DESCRIPTION OF THE TASK: The word "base" marks the lines to report; pull each of them from the listing.

----

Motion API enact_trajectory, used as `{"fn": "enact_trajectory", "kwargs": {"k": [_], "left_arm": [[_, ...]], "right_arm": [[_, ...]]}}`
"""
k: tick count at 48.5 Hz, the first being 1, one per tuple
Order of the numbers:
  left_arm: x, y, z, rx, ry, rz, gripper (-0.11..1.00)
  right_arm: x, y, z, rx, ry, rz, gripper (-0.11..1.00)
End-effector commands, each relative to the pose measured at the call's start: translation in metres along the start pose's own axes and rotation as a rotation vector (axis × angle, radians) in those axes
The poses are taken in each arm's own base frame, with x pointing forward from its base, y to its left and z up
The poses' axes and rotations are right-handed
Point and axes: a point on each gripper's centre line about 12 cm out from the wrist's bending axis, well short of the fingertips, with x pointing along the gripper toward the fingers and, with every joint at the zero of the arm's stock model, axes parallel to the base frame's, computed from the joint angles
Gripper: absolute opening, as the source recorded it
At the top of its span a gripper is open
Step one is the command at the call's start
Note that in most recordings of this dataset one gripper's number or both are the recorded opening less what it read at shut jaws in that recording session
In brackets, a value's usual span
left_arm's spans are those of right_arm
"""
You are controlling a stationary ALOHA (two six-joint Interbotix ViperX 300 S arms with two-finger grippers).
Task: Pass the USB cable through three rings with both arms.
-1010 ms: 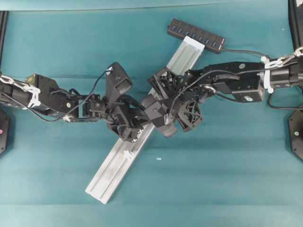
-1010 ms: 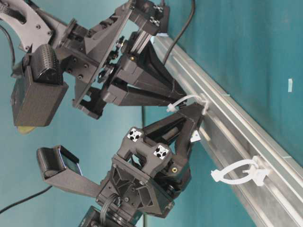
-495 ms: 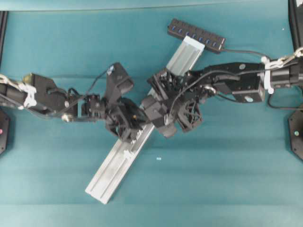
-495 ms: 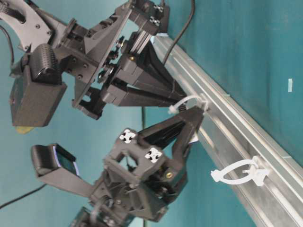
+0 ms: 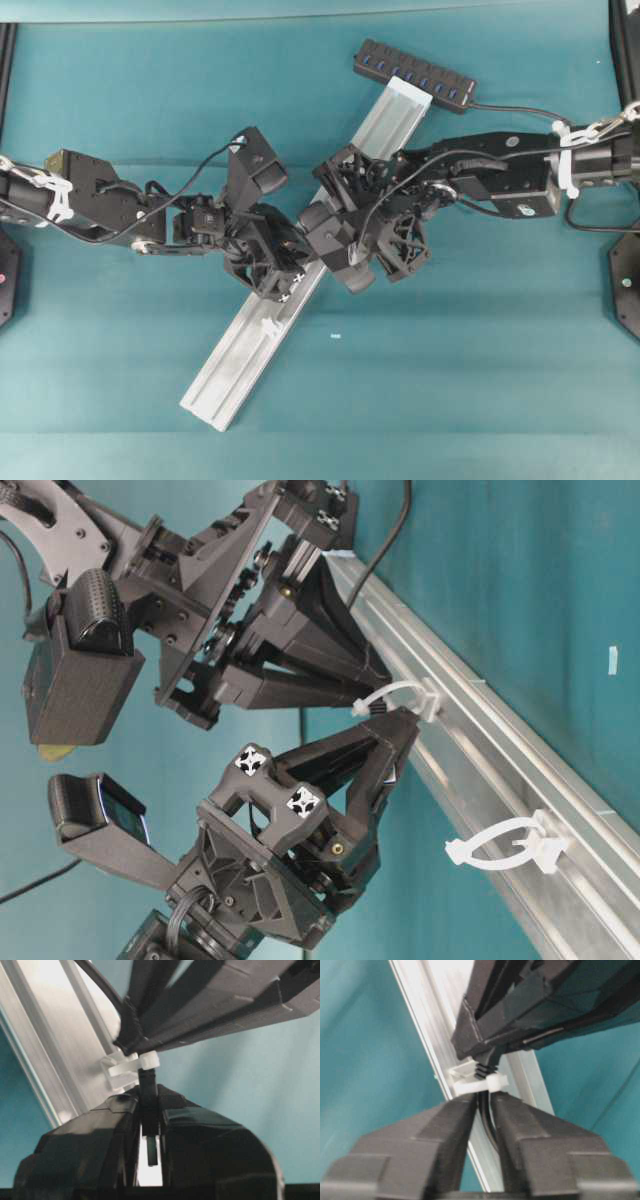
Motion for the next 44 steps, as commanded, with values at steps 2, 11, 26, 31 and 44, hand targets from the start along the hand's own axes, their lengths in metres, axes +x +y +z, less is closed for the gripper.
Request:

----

FINISHED EXERCISE:
The poses are taken in each arm's own base frame, with x pointing forward from its base, y to its left and z up
Point and axes: a point on each gripper's centre line about 12 cm out from the wrist's bending axis, well short of the fingertips, with x pointing along the gripper toward the fingers and, with every joint at the zero of the arm's stock model, axes parallel to the base frame's, computed from the joint angles

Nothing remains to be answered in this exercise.